El artículo 276 de la Constitución Nacional establece que las funciones del defensor del Pueblo “son la defensa de los derechos humanos, la canalización de reclamos populares y la protección de los intereses comunitarios”.
Para cumplir tales propósitos, de acuerdo al artículo 279 de la Carta Magna, tiene que recibir e investigar denuncias, quejas y reclamos contra violaciones de los derechos humanos, requerir de las autoridades información acerca de hechos que competen a sus funciones, emitir censura pública por actos violatorios de los derechos humanos y elaborar informes sobre las situaciones que ponen en peligro los derechos de las personas.
En 12 años de funciones –cinco, que correspondieron a su plazo constitucional; y, siete, que es el tiempo extra de mandato, en virtud del criterio de la reconducción tácita–, Páez Monges ha detentado el cargo, pero no ha ejercido casi las funciones que le otorga la máxima ley del país.

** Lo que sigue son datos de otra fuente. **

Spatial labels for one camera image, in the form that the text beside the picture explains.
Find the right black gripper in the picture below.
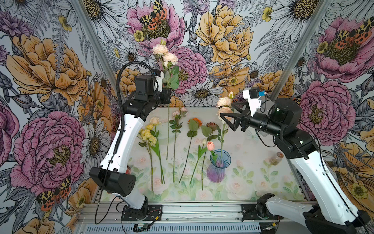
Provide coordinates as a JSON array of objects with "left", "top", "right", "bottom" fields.
[{"left": 220, "top": 102, "right": 285, "bottom": 137}]

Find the pale pink rose spray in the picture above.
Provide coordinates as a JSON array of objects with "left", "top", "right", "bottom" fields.
[{"left": 152, "top": 39, "right": 180, "bottom": 160}]

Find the pink tulip stem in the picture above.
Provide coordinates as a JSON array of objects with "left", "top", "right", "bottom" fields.
[{"left": 207, "top": 141, "right": 218, "bottom": 164}]

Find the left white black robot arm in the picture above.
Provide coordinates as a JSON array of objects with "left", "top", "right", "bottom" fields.
[{"left": 89, "top": 74, "right": 171, "bottom": 220}]

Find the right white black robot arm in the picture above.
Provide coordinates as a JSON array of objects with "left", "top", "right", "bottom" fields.
[{"left": 220, "top": 98, "right": 371, "bottom": 234}]

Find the blue purple glass vase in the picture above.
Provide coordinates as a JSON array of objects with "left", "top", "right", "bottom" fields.
[{"left": 206, "top": 149, "right": 231, "bottom": 183}]

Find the pink rosebud spray stem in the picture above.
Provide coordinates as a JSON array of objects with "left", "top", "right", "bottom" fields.
[{"left": 169, "top": 107, "right": 188, "bottom": 182}]

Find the dark red gerbera stem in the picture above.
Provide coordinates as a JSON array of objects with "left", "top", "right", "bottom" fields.
[{"left": 201, "top": 122, "right": 218, "bottom": 190}]

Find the peach rose stem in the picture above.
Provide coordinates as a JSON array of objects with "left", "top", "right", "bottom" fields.
[{"left": 150, "top": 117, "right": 160, "bottom": 142}]

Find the orange gerbera stem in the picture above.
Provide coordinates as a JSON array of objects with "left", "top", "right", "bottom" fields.
[{"left": 179, "top": 118, "right": 202, "bottom": 183}]

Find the yellow rose bunch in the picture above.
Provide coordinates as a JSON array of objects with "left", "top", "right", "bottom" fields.
[{"left": 137, "top": 124, "right": 156, "bottom": 192}]

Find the white tulip right stem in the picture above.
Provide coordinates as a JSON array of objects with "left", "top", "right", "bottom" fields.
[{"left": 190, "top": 139, "right": 207, "bottom": 184}]

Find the small clear bottle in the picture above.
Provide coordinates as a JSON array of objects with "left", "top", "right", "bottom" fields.
[{"left": 269, "top": 152, "right": 284, "bottom": 166}]

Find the red white bandage box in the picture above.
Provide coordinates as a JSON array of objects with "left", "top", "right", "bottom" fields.
[{"left": 126, "top": 166, "right": 131, "bottom": 175}]

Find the green circuit board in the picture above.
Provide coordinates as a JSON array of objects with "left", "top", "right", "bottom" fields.
[{"left": 132, "top": 223, "right": 150, "bottom": 233}]

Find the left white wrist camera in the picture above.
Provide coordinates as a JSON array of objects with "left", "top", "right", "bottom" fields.
[{"left": 153, "top": 69, "right": 164, "bottom": 92}]

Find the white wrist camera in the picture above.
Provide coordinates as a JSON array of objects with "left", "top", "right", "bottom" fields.
[
  {"left": 153, "top": 69, "right": 164, "bottom": 92},
  {"left": 243, "top": 87, "right": 267, "bottom": 117}
]

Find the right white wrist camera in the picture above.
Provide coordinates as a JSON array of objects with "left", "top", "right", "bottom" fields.
[{"left": 243, "top": 87, "right": 267, "bottom": 117}]

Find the black corrugated cable hose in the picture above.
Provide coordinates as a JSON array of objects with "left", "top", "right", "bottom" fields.
[{"left": 112, "top": 60, "right": 158, "bottom": 156}]

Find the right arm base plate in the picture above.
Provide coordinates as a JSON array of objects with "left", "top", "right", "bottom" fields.
[{"left": 241, "top": 203, "right": 283, "bottom": 221}]

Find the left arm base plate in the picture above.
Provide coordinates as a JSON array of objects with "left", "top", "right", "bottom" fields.
[{"left": 121, "top": 204, "right": 163, "bottom": 222}]

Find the aluminium front rail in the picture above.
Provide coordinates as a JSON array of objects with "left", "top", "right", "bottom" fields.
[{"left": 76, "top": 201, "right": 328, "bottom": 224}]

Ello implica que no ha defendido como corresponde los derechos humanos, no ha canalizado con resultados positivos visibles los reclamos populares ni ha protegido con eficacia los intereses comunitarios, exigencias del rol de la institución a su cargo.

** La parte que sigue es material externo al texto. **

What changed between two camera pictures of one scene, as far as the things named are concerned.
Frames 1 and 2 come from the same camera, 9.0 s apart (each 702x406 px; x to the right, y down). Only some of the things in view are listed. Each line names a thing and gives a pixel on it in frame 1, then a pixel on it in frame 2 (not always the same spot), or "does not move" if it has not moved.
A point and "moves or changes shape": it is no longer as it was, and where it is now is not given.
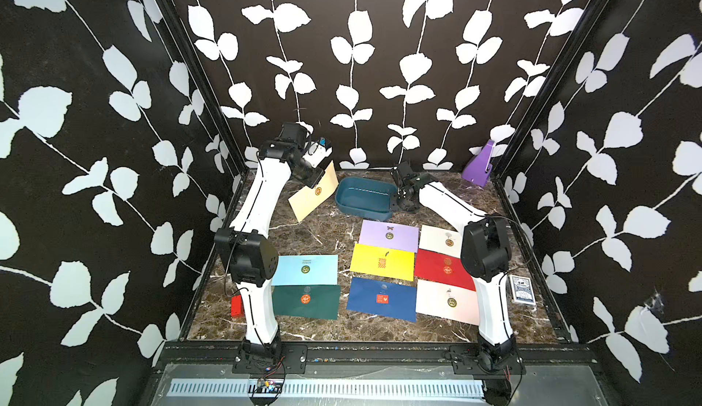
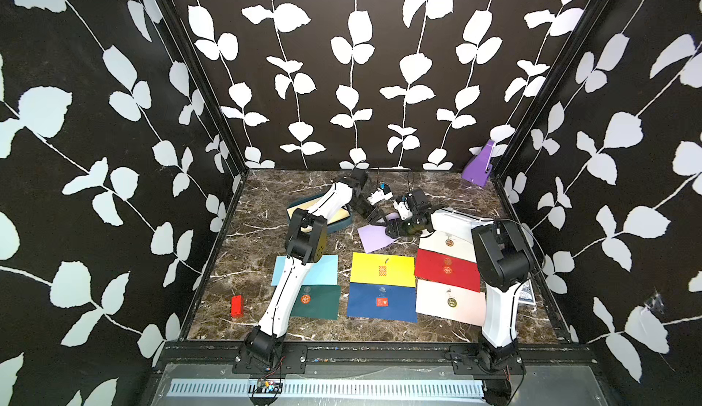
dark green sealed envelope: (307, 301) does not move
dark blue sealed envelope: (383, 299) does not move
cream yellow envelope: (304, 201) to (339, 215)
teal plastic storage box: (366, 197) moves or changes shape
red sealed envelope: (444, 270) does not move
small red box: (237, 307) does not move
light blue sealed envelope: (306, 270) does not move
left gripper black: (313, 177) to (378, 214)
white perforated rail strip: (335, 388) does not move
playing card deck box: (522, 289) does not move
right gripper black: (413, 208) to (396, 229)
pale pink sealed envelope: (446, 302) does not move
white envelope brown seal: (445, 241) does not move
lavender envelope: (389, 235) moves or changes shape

De ese modo, ha dejado sin vida a una institución esencial de la democracia para reclamar al Estado sus abusos y exigir reparaciones, respaldar a los sectores sociales débiles y defender los intereses de los más desprotegidos.
La permanencia en el cargo de un hombre que no le resulta incómodo al poder y, por el contrario, en ocasiones, es su cómplice –por omisión, ya que no cumple lo que la Constitución le manda–, le resulta cómodo a los que gobiernan. La clase política dominante escogió a un político colorado (ex intendente de Areguá) que no cuestionara y fuera lo más anodino posible. Y desnaturaliza, prostituye, la razón de ser de la Defensoría del Pueblo.
Además de las dudas sobre su actuación en el pago de indemnizaciones a las víctimas y sus familiares de la dictadura del general Stroessner, en los últimos días aparece conectado a la –cuanto menos– rara compra de computadoras por parte de 40 funcionarios de la Defensoría que luego “donaron” su adquisición a la institución en la que trabajan.
A esta altura, el defensor ni oficina tiene en la institución. Tuvo que improvisar una cuando nuestro diario expuso públicamente esa situación. De esta actitud cabe presumir que no ejerce su función de escuchar las quejas ciudadanas y encauzarlas para que se solucionen.
En tiempos de cambio en la Contraloría, en la Universidad Nacional y otros ámbitos, es hora de que esa saludable actitud llegue también a la Defensoría del Pueblo. A los senadores y diputados les atañe la tarea de modificar el actual estado de cosas ya largamente intolerable.